According to Wikipedia, one of the complaints levelled against this season by fans at the time was that, after moving from Vancouver to California, the show had “gone Hollywood”, and was stunt-casting too many distracting stars in supporting roles… but in retrospect it’s one of the least star-studded seasons so far!* Wendie Malick appeared in ep #6.1 (“The Beginning”) as “Assistant Director Maslin”, spokeswoman for the Office of Professional Review (OPR) which shit-canned M&S. Malick is currently starring in the sitcom Hot in Cleveland, but I’ll always think of her as ex-model-turned-boozy-magazine-editor ‘Nina Van Horn’ on Just Shoot Me!. Nora Dunn appeared in ep #6.4/5 (“Dreamland”), as ‘JoAnne Fletcher’, the dissatisfied housewife of a so-called “Man in Black”, whose marriage is thrown into turmoil when her husband swaps bodies with Mulder.

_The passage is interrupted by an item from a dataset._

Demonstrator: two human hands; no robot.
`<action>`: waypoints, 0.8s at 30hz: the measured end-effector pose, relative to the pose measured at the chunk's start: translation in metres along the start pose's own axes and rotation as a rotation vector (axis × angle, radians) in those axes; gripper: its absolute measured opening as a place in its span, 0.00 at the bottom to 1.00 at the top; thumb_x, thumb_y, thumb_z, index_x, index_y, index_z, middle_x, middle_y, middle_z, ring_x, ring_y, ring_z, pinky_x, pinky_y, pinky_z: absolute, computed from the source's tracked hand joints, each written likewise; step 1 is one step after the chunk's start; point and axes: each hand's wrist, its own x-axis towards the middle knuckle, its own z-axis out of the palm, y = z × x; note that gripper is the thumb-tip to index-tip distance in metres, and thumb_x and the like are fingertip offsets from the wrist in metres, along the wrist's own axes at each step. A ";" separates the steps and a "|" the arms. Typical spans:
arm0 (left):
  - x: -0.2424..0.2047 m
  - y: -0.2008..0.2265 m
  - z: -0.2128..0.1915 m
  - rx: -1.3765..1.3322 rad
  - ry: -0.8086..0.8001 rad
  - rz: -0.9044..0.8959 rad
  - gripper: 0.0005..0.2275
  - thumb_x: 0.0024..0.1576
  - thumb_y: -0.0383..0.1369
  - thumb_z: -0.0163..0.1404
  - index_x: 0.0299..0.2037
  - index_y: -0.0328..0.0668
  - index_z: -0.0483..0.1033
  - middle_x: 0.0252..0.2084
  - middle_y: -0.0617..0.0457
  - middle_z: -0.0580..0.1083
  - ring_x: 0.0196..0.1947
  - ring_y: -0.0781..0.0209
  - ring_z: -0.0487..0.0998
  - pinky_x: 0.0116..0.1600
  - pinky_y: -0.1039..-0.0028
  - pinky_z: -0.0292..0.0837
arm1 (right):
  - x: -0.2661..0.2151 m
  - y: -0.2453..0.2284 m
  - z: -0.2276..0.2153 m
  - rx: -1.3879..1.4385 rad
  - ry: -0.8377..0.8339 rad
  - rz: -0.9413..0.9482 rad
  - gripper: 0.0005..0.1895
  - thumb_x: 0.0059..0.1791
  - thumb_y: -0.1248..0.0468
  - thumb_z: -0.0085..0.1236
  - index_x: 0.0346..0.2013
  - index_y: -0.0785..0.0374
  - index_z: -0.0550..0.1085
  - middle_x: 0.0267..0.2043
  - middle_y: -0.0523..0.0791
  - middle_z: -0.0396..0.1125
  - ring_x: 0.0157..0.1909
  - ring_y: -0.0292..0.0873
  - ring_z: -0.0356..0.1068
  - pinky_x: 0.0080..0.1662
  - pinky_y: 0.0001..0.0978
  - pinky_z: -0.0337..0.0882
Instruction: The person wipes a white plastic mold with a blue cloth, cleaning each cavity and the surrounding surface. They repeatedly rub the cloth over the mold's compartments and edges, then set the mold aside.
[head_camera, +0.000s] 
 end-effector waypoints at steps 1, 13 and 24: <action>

Aside from minor roles in Drop Dead Gorgeous, What Planet Are You From?, Southland Tales, and Don’t Trust the B—- in Apartment 23, Dunn also played The Hebrew Hammer’s mother, and appeared in an episode of Pushing Daisies with Malick as a pair of synchronised swimmers! Julia Vera also appeared in this episode as ‘Lana Chee’, an elderly Hopi woman who swaps bodies with an arrogant young “Top Gun” pilot! Her scenes were a lot of fun, so I was quite disappointed when the reality-warp-thingy corrected itself.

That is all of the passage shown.